At the touch of a button, a wood-paneled wall slid up and revealed an operations center -- barely a year old -- with 24 workstations, 15 analysts scrutinizing code on their monitors, a wall of giant video screens showing network traffic, and a map of the firm's global Internet links. Each day, 4 million e-mails enter Lockheed's networks, and analysts monitor hundreds of millions of actions, including clicks on the company Web site, for suspicious activity.
In 2006, Lockheed officials contacted government investigators about a suspicious intrusion into an unclassified network that handles data on the F-35 Joint Strike Fighter. The Wall Street Journal reported about that incident last month.
Senior Air Force officials became concerned that other systems were vulnerable and directed that the breach investigation be broadened to include the F-22 fighter program, although no evidence was found that F-22 data had been stolen, according to sources who spoke on the condition of anonymity because of the matter's sensitivity.
Both jets rely on computer networks for operation and maintenance, which makes them vulnerable to hacking that can affect flight operations.

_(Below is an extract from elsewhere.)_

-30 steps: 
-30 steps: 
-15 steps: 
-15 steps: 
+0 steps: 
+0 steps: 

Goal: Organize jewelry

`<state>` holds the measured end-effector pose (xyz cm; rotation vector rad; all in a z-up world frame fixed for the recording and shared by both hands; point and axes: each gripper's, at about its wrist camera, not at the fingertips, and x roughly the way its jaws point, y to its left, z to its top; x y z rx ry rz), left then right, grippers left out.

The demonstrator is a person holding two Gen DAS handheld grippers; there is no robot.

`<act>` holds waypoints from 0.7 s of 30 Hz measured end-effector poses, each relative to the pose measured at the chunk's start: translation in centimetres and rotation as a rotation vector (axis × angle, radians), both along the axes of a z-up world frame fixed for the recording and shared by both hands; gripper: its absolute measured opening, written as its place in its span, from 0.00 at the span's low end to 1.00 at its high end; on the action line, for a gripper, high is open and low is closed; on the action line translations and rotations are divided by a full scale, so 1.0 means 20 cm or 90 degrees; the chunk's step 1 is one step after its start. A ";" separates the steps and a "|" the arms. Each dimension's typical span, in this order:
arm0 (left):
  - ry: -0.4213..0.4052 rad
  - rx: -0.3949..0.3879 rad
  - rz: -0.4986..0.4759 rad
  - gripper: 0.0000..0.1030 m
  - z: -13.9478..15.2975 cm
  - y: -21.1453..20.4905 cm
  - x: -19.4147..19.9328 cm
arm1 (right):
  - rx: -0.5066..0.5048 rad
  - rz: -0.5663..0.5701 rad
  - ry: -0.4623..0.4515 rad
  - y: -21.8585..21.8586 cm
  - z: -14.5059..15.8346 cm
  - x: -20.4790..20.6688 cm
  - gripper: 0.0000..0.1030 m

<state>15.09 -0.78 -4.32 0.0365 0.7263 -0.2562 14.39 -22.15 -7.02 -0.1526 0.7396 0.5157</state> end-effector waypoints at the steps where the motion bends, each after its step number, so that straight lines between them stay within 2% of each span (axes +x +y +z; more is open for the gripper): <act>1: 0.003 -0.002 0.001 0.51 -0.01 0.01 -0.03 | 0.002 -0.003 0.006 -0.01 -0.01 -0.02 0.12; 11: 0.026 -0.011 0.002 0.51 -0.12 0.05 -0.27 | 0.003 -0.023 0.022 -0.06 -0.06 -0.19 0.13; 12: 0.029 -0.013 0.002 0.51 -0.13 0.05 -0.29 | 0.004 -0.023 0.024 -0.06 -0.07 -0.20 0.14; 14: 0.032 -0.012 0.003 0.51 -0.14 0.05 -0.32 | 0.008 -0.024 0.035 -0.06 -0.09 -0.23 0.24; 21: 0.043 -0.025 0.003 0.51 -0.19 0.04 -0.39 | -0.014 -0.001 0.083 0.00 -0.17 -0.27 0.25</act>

Gaining access to unclassified data about design and maintenance can allow an adversary to more easily design countermeasures, the sources said.

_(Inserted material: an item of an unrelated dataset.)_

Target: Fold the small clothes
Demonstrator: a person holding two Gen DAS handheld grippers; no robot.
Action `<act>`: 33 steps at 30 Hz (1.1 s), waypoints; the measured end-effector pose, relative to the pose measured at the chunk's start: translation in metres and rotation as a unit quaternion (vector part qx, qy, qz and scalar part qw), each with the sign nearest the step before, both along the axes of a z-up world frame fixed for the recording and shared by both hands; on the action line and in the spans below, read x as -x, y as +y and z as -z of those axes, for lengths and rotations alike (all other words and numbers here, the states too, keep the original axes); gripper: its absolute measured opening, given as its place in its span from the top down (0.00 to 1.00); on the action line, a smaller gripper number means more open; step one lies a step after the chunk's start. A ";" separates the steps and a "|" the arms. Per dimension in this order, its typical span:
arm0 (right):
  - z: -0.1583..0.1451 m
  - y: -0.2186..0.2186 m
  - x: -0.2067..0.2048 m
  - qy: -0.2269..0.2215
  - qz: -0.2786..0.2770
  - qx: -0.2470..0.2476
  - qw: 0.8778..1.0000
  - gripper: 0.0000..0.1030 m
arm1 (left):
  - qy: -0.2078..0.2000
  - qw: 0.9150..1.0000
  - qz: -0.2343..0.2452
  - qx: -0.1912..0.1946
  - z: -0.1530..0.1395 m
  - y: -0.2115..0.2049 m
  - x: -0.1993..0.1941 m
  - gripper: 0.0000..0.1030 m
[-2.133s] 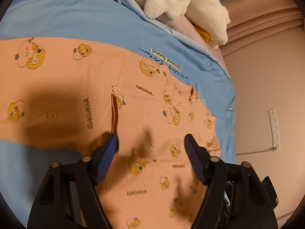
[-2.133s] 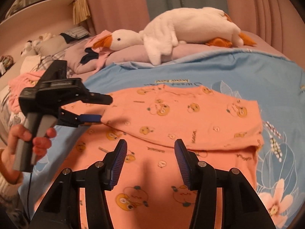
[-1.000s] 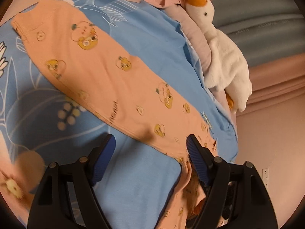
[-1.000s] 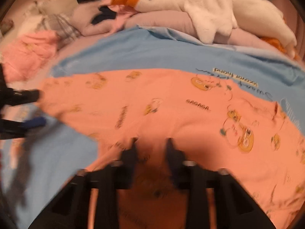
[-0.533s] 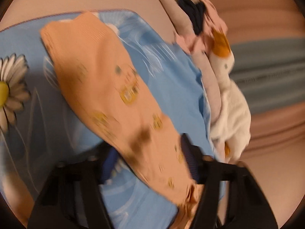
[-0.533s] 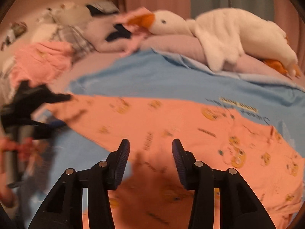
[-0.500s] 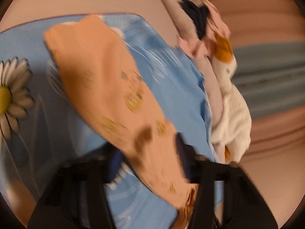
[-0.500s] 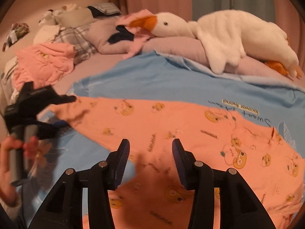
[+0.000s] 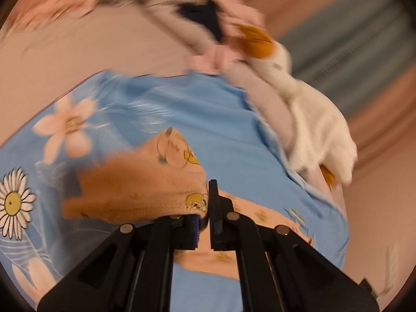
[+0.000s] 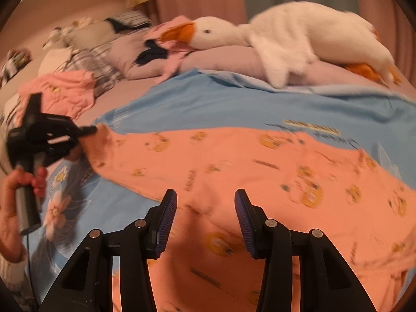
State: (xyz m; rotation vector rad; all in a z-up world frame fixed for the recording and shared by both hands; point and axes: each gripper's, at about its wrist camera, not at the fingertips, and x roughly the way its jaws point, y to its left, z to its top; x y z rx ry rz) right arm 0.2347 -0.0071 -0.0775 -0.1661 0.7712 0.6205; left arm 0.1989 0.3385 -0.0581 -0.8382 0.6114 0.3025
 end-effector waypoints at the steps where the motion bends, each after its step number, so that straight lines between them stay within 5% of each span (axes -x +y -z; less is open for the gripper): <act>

In early 2007, the Air Force launched a partnership with about a dozen companies that work on the F-35 and F-22, and that served as the nucleus for the broader partnership. In August 2007, Deputy Defense Secretary Gordon England gathered the top executives of major contractors for a classified briefing.

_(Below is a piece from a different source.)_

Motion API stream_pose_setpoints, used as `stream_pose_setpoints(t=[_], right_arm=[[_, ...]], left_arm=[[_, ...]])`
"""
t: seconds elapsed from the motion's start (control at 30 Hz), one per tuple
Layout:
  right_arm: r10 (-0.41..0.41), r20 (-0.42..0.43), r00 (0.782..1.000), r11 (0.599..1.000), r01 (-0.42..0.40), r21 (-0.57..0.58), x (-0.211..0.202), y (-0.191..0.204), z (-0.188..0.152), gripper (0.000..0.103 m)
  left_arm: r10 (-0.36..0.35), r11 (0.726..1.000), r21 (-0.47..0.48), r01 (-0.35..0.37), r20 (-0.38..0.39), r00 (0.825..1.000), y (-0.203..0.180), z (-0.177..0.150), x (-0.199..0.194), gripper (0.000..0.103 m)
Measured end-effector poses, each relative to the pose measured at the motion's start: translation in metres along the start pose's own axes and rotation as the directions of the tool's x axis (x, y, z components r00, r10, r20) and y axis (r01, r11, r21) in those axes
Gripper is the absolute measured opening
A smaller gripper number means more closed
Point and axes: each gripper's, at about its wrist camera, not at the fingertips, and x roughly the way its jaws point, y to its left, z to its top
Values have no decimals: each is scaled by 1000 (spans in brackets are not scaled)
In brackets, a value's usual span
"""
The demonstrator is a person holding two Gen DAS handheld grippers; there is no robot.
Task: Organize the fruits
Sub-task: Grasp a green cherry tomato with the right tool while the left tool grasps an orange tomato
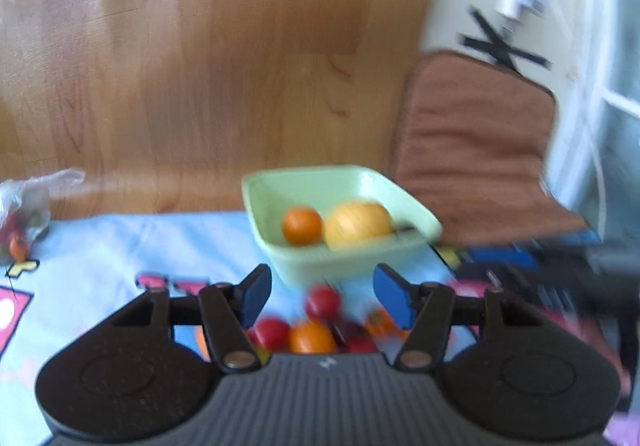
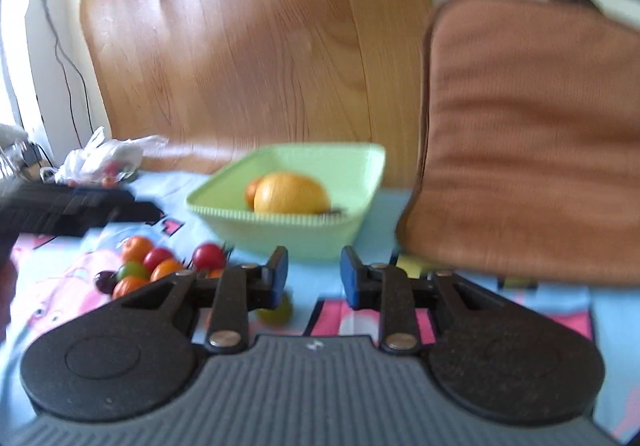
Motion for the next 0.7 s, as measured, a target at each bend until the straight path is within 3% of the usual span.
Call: stream_pose_setpoints(t=[0.17, 0.27, 0.33, 0.53, 0.7], right_arm=[[107, -92, 990, 982, -91, 164, 18, -6, -1, 32], [118, -133, 984, 984, -98, 149, 31, 6, -6, 33], [150, -153, 977, 978, -124, 165, 30, 9, -10, 28], [82, -85, 993, 993, -74, 95, -14, 6, -17, 27], [25, -43, 999, 1000, -26, -16, -31, 6, -31, 28]], left_arm=[[-41, 999, 28, 43, -55, 998, -23, -33, -9, 58], [-53, 999, 11, 54, -69, 996, -29, -37, -9, 58], [-59, 998, 4, 59, -70, 996, -32, -37, -8, 58], [-42, 996, 71, 46, -62, 997, -54, -35, 5, 59], [13, 988, 154, -3, -66, 998, -73, -34, 29, 57]])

"We shared with them the fact that we've got a very, very aggressive cyber threat," said Robert Lentz, a Pentagon official who heads the partnership. The Pentagon soon will seek to amend defense acquisition rules to require cybersecurity standards for firms seeking contracts. "The sooner we all understand what's required to protect the information in our networks, and we teach this in universities and in businesses, the better off we all will be, down to the Internet user at home," Lentz said.